## TASK STATEMENT
Each line of the data below either holds "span" or does not. Report how many do, and only that.

## SUPPLIED ENTRIES
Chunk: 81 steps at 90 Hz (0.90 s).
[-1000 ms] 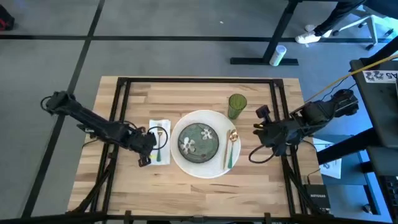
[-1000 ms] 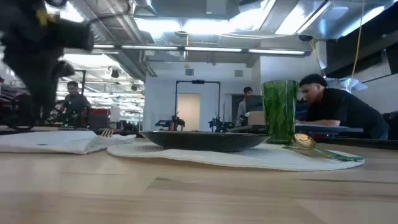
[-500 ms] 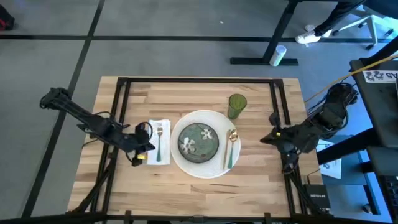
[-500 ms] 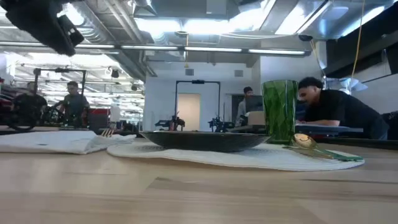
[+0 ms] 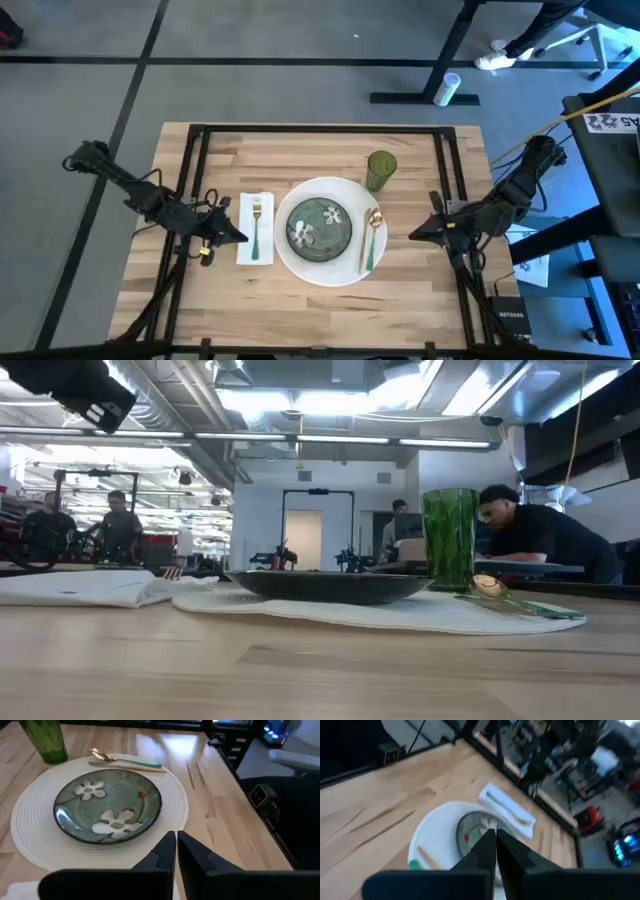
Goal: Set table place
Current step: Return to Home Position
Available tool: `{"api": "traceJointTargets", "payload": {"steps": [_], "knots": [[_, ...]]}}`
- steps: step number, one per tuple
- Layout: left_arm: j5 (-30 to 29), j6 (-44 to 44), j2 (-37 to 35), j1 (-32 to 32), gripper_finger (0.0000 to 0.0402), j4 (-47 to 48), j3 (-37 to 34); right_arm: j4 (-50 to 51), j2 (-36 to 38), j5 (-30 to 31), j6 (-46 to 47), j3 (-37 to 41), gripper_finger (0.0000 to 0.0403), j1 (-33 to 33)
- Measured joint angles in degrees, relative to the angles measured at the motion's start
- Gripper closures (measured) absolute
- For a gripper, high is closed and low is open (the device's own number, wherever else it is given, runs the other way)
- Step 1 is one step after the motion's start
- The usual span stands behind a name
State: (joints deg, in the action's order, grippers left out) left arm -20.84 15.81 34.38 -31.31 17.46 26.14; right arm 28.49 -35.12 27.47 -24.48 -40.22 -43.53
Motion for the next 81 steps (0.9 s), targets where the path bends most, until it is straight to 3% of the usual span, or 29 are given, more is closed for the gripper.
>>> {"api": "traceJointTargets", "payload": {"steps": [55,81], "knots": [[0.1,-4.0,-13.4,0.9,0.0402,-3.3,-9.4,-11.5,3.1,-3.0,-11.5,6.3,0.0403,0.0],[2.4,-5.2,-19.2,6.2,0.0402,-3.0,-13.0,-17.4,16.4,-2.5,-17.0,12.6,0.0403,0.1]]}}
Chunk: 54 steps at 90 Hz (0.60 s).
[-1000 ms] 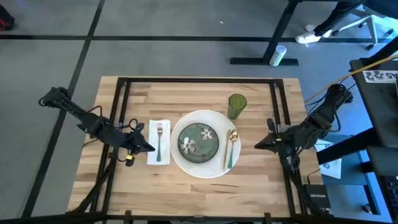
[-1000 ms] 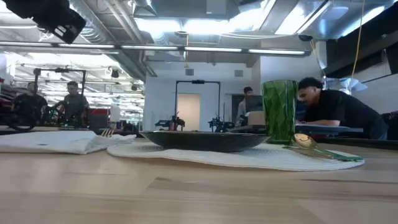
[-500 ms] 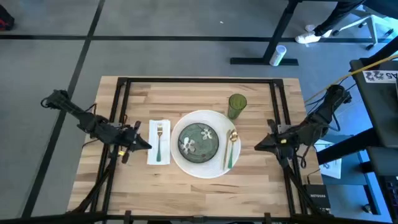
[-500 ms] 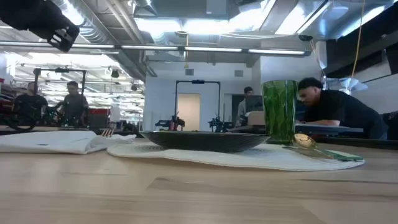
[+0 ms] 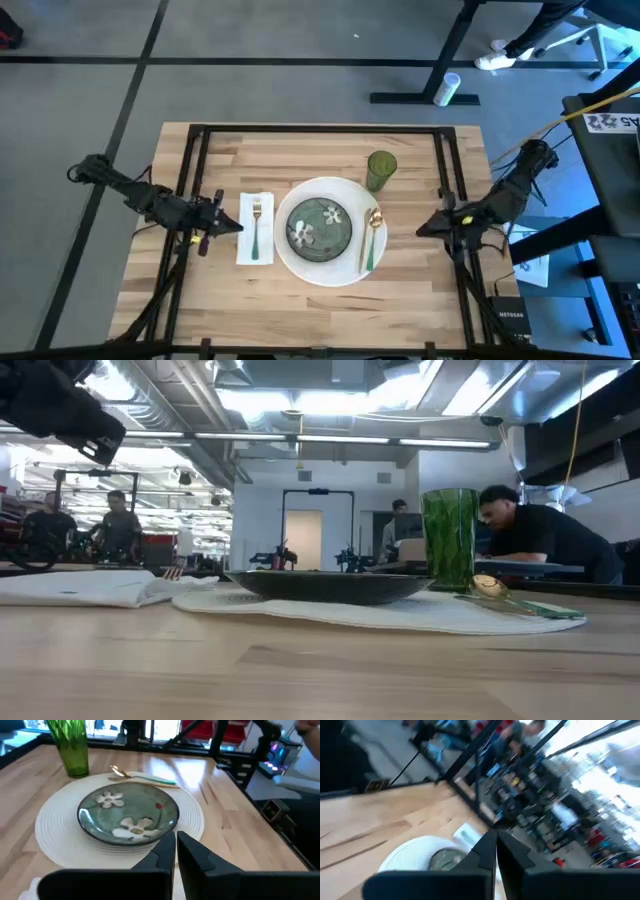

## EXERCISE SOLUTION
2